Yes, with optimization enabled (-O3 -march=native
), modern compilers can reliably inline through function pointers if these conditions are met:
- the function-pointer has a compile-time constant value
- it's pointing to a function whose definition the compiler can see
That sounds simple to ensure, but if this code is used in a shared lib on Unix/Linux (compiled with -fPIC
) then symbol-interposition rules mean that float halve(float x) { return x * 0.5f; }
1 can't inline even within the same translation unit. See Sorry state of dynamic libraries on Linux.
Use the inline
keyword to allow inlining even when building a shared library; like static
it allows the compiler not to emit a stand-alone definition of the function at all, if it decides to inline at every call-site.
Use inline
on halve
, square
, and apply_simd
. (Because apply_simd
needs to inline into a caller that passes halve
as a function arg. A stand-alone definition of apply_simd
is useless because it can't inline the unknown function.) If they're in a .cpp
instead of a .h
, you might as well make them static
as well or instead, otherwise just make them inline
.
Do as much work as possible in one pass
I suspect you wanted to write something really inefficient like this:
apply_simd(x, y, length, halve); // copy y to x
apply_simd(x, x, length, square); // then update x in-place
// NEVER DO THIS, make one function that does both things
// with gcc and clang, compiles as written to two separate loops.

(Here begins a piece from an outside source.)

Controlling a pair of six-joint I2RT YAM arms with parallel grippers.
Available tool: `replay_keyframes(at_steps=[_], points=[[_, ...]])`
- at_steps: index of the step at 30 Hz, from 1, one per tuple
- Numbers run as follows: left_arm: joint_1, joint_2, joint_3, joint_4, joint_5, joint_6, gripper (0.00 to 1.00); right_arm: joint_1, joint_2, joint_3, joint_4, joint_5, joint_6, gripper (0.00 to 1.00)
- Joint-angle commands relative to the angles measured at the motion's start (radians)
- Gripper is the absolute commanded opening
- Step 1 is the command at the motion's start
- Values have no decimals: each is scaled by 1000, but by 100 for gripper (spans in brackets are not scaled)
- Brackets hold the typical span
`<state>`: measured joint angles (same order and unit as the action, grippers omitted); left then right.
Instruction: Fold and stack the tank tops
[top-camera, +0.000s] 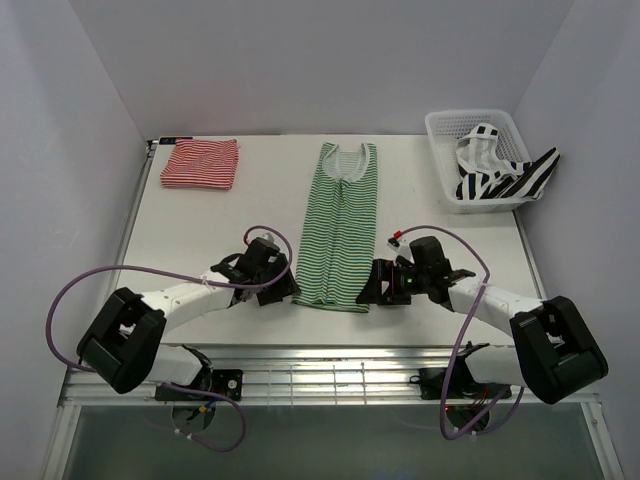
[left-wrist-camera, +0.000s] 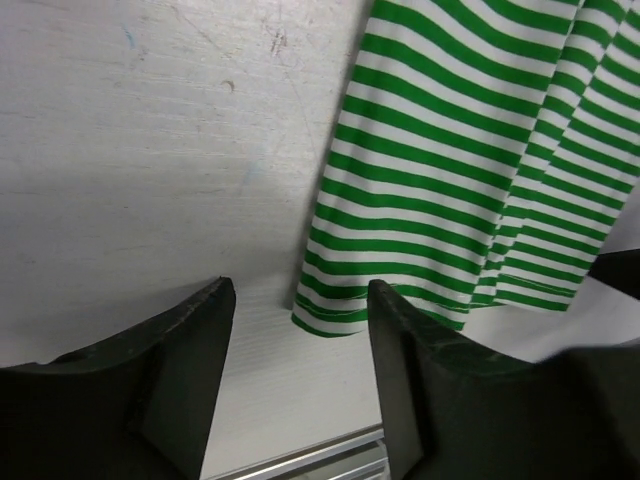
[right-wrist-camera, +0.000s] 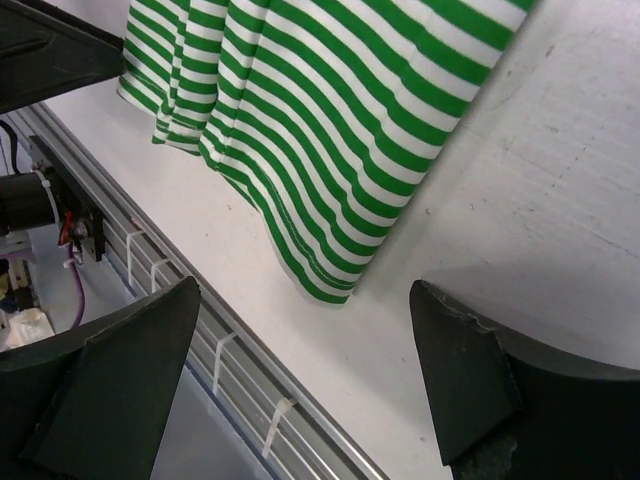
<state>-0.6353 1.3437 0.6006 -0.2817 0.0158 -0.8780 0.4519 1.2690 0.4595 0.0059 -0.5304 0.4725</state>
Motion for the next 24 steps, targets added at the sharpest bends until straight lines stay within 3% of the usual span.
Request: replay_keyframes(at_steps=[1, 2, 5, 12, 19, 20, 22, 24], points=[[5, 17, -45, 48, 62, 14, 63, 28, -14, -41, 83, 21, 110, 91], [5, 15, -53, 62, 64, 1, 56, 31, -13, -47, 88, 27, 118, 93], [5, 17, -88, 102, 91, -25, 50, 42, 18, -67, 114, 61, 146, 100], [5, 44, -93, 125, 102, -32, 42, 59, 81, -84, 109, 109, 178, 75], [5, 74, -81, 134, 108, -21, 18, 85, 96, -68, 49, 162, 183, 53], [5, 77, -79, 142, 121, -19, 9, 85, 99, -64, 43, 170, 184, 51], [5, 83, -76, 147, 134, -15, 0, 88, 104, -59, 16, 194, 184, 45], [5, 86, -73, 145, 156, -10, 0, 94, 107, -51, 8, 204, 186, 38]])
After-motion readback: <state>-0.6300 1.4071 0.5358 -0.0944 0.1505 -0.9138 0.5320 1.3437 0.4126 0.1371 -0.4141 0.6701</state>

A loop that only does a copy-and-multiply by 0.5f
will usually bottleneck on memory bandwidth. Modern CPUs like Haswell (or Skylake) have twice as much FMA/mul (or add) throughput (2x 256-bit vectors per clock) as they have store bandwidth (1x 256-bit vector per clock to L1d). Computational intensity matters. Don't gimp your code by writing multiple loops that do separate trivial operations
With any loop unrolling, or if data doesn't fit in L1d, the throughput for SIMD x[i] = 0.25f * y[i]*y[i]
will be the same as for either of those operations alone.

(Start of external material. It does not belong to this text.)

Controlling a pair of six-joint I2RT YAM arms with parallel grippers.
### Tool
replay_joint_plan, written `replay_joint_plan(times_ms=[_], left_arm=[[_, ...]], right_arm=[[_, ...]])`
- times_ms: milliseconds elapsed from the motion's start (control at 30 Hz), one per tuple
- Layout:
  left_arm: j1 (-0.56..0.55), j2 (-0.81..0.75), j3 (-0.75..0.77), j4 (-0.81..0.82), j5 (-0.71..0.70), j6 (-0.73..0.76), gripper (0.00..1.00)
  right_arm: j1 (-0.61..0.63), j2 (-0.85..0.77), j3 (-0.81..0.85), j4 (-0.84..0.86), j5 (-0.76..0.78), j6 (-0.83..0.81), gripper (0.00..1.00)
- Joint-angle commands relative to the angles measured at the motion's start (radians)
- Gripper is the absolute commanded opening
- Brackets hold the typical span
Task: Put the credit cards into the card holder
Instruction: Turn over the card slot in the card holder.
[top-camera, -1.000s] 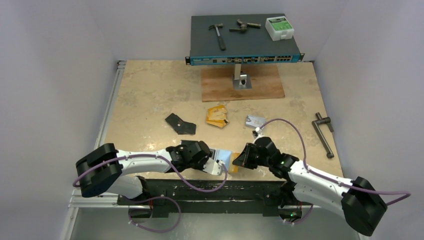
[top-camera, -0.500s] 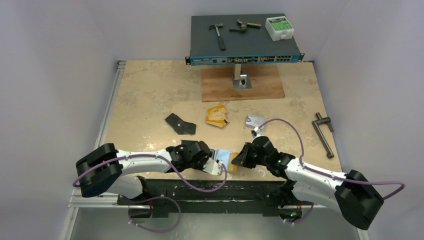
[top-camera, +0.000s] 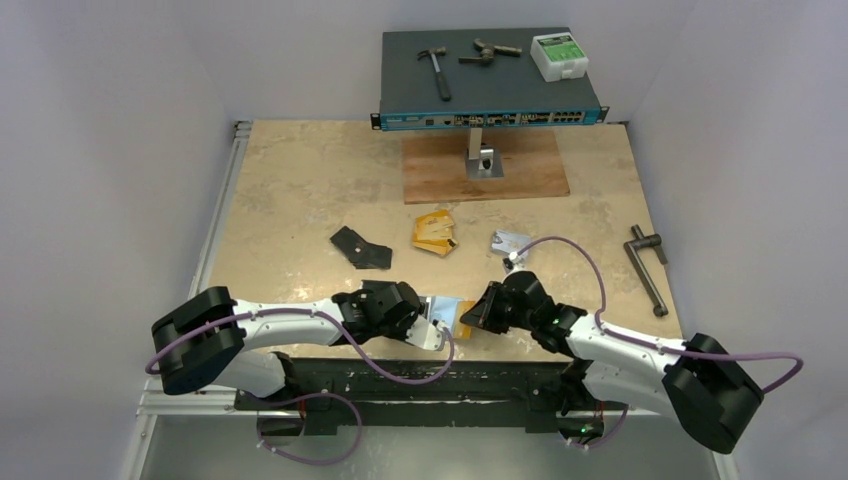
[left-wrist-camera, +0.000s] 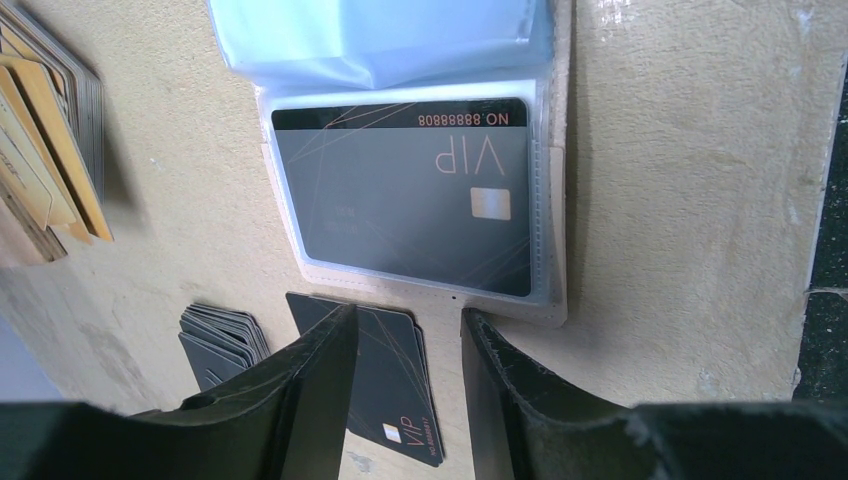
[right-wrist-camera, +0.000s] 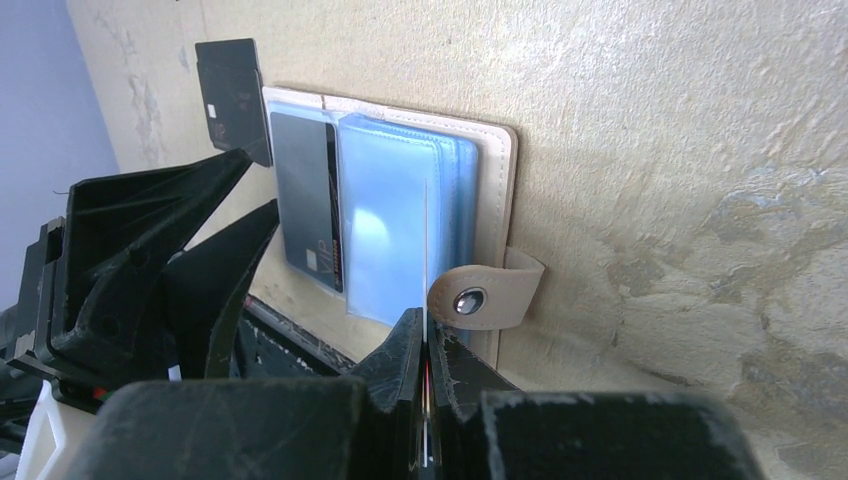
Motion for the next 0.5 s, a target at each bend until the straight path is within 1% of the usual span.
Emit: replay_joint_plan(times_ms=[0,133,267,467], left_arm=[[-0.006,-0.025,-0.001,0.001,0.006,-0.011,0.42],[-0.006,-0.027,0.000,-0.002,0.009,-0.012,0.41],[-0.006,-0.025,0.006,-0.004,0.009,-0.012,0.41],[-0.006,-0.021,0.010,-0.007,0.010,-0.012,0.41]], right_arm=[[-0.003,-0.014,-0.011,0.038,0.036,0.019,0.00],[-0.003,-0.047,-0.042,0.015,0.055,0.031,0.00],[-0.003,-0.068,-0.074,0.034,0.056,0.054,0.00],[-0.003,0.011,-0.051,0.100,0.023,0.026,0.00]])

I checked the asm output from g++ 8.2 and clang++ 6.0 on the Godbolt compiler explorer. Even with __restrict
to tell it that x and y don't overlap, the compilers still made 2 separate loops.
Pass a lambda as a function pointer
We can easily compose arbitrary operations into a single function using a lambda, and pass it as a function pointer. This solves the above problem of creating two separate loops, while still giving you the desired syntax of wrapping the loop up in a function.
If your halve(float)
function was a placeholder for something non-trivial, you can use it in a lambda to compose it with something else. e.g. square(halve(a))
In earlier C++ standards, you need to assign the lambda to a function pointer. (Lambda as function parameter)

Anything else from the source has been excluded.